= John Steven Sutherland =

American singer

John Steven Sutherland (born 11 March 1983) is an American pop singer signed with Fearless Management. Formerly he was a member of an American boy band project called B3.

==Beginnings==
John Sutherland was discovered Mickey Mouse Club casting director Matt Casella, as John shined through thousands of hopefuls throughout the United States to land a role on a Disney Channel television show. John relocated to New York City after performing and training in over 15 regional theater productions in Ohio. John was cast for a feature role in episodes of NBC crime drama “Law and Order”.

==In the boy band B3 (2001–2004)==
In 2001, Sutherland became a founding member of the boy band B3 alongside Timothy Andrew Cruz (Tim Cruz) and Rod Michael. When Michael left by end of 2002, he was replaced by Blair Madison Late. B3 was successful in Europe particularly Germany and were signed to BMG (in Germany). Their biggest hit was "I.O.I.O.", a cover of a Bee Gees song that was number 4 in Germany in 2002 and was in charts in many European and Asian countries (including Austria, Switzerland, Poland, Hungary, the Czech Republic, Thailand). Their first album First went gold in Germany.

Discography with B3:
- Albums - First (February 2002), N.Y.B3 (March 2003), N.Y.B3 Special Edition (November 2003) and Living for the Weekend (September 2004)
- Singles - "You Win Again" (2001), "Nightfever" (2002), "I.O.I.O" (2002), "Tonight and Forever" (2002), "You're My Angel" (2003), "We Got the Power" (2003), "All the Girls" (2003), "Move Your Body" (2004) and "Can't Fight the Feeling" (2004)

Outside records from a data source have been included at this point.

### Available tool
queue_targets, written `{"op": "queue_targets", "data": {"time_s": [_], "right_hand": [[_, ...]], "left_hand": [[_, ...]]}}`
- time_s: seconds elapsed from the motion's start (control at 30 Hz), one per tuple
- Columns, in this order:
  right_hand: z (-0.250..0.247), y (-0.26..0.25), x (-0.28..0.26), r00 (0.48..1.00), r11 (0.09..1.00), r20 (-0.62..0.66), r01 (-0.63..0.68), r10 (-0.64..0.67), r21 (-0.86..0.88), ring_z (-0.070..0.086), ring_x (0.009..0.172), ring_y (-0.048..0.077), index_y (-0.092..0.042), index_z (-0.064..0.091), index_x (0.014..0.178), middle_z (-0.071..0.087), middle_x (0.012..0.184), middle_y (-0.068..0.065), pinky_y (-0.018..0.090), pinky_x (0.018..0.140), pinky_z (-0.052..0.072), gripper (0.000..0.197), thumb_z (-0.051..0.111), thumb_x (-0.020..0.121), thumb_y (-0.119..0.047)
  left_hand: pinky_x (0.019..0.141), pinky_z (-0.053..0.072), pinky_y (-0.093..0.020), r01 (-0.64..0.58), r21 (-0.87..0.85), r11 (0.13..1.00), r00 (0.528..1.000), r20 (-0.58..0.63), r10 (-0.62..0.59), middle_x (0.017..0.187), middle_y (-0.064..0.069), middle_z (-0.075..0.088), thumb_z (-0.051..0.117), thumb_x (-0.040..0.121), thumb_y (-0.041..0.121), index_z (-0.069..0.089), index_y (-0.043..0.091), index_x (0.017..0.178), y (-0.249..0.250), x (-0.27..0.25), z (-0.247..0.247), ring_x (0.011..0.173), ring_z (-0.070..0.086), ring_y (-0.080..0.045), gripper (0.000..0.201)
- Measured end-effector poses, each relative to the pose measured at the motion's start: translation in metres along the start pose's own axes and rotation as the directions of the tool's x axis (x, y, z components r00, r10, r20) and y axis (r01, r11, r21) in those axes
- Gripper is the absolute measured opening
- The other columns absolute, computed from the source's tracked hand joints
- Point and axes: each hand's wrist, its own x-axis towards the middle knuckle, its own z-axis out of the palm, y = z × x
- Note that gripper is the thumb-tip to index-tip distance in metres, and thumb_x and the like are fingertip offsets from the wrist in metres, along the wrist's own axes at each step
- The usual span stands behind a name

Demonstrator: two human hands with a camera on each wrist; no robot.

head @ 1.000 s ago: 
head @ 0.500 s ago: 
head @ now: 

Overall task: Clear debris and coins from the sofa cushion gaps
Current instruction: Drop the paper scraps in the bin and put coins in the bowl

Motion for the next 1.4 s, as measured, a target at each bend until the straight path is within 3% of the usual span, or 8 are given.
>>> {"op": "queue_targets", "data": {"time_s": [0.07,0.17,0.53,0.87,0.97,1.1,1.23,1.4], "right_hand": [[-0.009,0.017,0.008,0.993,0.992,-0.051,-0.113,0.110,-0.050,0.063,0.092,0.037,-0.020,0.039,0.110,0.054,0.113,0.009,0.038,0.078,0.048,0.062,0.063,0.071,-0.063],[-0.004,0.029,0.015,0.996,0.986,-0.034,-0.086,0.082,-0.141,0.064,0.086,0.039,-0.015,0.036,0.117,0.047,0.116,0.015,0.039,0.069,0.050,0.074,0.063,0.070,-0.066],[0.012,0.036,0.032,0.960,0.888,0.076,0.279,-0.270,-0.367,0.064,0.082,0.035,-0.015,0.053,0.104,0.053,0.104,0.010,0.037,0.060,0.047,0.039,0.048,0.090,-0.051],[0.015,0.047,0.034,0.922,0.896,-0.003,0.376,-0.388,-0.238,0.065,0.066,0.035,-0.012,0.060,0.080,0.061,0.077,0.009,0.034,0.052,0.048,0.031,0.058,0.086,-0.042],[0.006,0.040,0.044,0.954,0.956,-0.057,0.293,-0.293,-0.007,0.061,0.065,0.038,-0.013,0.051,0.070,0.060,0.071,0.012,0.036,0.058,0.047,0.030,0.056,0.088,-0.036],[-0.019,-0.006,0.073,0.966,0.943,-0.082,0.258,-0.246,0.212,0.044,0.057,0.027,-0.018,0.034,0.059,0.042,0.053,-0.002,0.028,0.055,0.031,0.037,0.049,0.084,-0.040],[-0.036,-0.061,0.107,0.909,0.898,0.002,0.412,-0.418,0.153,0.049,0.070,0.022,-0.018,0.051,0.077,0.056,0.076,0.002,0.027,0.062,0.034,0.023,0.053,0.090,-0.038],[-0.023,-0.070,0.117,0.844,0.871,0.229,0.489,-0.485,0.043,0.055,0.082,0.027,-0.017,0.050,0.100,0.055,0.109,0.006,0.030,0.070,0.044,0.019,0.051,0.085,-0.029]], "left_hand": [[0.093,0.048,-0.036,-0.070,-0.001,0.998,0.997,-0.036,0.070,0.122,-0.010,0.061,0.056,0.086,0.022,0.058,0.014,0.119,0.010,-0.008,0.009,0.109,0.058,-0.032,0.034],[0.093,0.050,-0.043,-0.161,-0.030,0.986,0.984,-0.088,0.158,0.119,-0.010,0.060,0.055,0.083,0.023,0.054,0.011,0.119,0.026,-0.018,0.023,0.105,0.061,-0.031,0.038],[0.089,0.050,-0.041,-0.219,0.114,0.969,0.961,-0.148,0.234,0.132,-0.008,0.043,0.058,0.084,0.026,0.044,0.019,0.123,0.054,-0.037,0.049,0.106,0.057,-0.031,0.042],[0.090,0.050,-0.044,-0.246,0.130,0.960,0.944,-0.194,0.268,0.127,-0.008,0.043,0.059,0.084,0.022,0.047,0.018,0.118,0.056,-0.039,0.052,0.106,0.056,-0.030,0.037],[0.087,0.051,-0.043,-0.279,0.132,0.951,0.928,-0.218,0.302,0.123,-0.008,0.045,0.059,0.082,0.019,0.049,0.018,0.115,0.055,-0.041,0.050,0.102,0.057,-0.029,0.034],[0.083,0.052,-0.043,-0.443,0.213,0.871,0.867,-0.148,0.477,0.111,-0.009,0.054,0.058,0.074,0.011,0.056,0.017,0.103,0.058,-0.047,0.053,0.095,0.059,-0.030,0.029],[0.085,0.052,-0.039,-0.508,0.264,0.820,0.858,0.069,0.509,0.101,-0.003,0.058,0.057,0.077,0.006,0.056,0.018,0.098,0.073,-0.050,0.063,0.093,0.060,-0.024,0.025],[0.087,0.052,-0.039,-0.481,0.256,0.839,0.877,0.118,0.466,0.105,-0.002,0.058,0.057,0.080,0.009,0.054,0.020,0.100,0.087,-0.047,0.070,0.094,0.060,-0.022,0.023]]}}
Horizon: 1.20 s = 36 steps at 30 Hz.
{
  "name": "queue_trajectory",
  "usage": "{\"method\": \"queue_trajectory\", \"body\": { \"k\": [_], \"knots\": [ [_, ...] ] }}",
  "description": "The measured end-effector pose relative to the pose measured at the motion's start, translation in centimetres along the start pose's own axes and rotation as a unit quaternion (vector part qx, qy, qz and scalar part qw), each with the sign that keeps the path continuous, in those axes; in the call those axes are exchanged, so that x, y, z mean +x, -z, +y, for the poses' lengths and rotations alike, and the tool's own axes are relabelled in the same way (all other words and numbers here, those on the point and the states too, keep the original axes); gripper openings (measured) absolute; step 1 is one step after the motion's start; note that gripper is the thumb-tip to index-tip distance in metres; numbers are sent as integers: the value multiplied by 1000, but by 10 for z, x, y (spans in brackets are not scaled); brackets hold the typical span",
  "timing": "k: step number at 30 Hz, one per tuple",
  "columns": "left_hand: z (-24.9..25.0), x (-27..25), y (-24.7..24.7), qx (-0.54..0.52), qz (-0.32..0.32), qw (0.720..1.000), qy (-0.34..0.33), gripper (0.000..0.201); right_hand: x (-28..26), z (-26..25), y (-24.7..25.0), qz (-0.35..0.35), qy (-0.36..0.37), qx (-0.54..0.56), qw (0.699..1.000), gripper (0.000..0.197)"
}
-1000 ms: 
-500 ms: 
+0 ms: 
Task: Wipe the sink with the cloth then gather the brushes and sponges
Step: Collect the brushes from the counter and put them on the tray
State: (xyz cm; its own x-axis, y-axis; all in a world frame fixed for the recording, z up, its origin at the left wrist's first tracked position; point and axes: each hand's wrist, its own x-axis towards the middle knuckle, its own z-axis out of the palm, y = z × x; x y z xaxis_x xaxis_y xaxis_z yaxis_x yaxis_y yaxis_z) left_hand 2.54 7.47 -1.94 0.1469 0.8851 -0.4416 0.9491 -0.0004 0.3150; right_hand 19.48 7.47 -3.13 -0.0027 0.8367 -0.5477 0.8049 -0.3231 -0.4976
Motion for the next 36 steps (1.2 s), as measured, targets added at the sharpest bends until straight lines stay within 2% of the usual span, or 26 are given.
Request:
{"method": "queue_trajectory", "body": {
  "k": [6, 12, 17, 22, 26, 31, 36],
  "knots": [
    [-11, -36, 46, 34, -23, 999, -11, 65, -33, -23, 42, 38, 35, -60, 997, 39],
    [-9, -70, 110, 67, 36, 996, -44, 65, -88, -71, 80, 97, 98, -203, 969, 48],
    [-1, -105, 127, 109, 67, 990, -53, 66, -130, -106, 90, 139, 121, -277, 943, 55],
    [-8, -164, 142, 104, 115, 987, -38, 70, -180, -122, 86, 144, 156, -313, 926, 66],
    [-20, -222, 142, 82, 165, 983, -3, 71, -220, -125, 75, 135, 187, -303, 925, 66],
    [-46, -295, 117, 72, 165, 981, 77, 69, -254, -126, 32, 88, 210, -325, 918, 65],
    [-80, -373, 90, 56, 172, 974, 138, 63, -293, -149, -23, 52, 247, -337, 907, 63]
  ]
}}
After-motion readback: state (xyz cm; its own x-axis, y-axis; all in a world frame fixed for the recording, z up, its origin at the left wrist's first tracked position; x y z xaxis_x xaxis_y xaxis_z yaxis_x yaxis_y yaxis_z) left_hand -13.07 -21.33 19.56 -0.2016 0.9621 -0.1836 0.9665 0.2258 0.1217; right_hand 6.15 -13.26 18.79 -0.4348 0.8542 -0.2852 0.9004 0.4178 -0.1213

==Solo career (2005–present)==
When B3 disbanded in December 2004, Sutherland continued with a solo career with Fearless Management.

He has also worked with producer/songwriter/composer Peter Wolf creating a duet for the title track of the animated feature film The Nutcracker and Mouse King. He sang the lead male vocals alongside American artist Sophie B. Hawkins.

Wolf also organized for him a series of concerts in Austria. The project was called "Sound Cloud" and the music was released on the album Sense-ation distributed by Universal Records.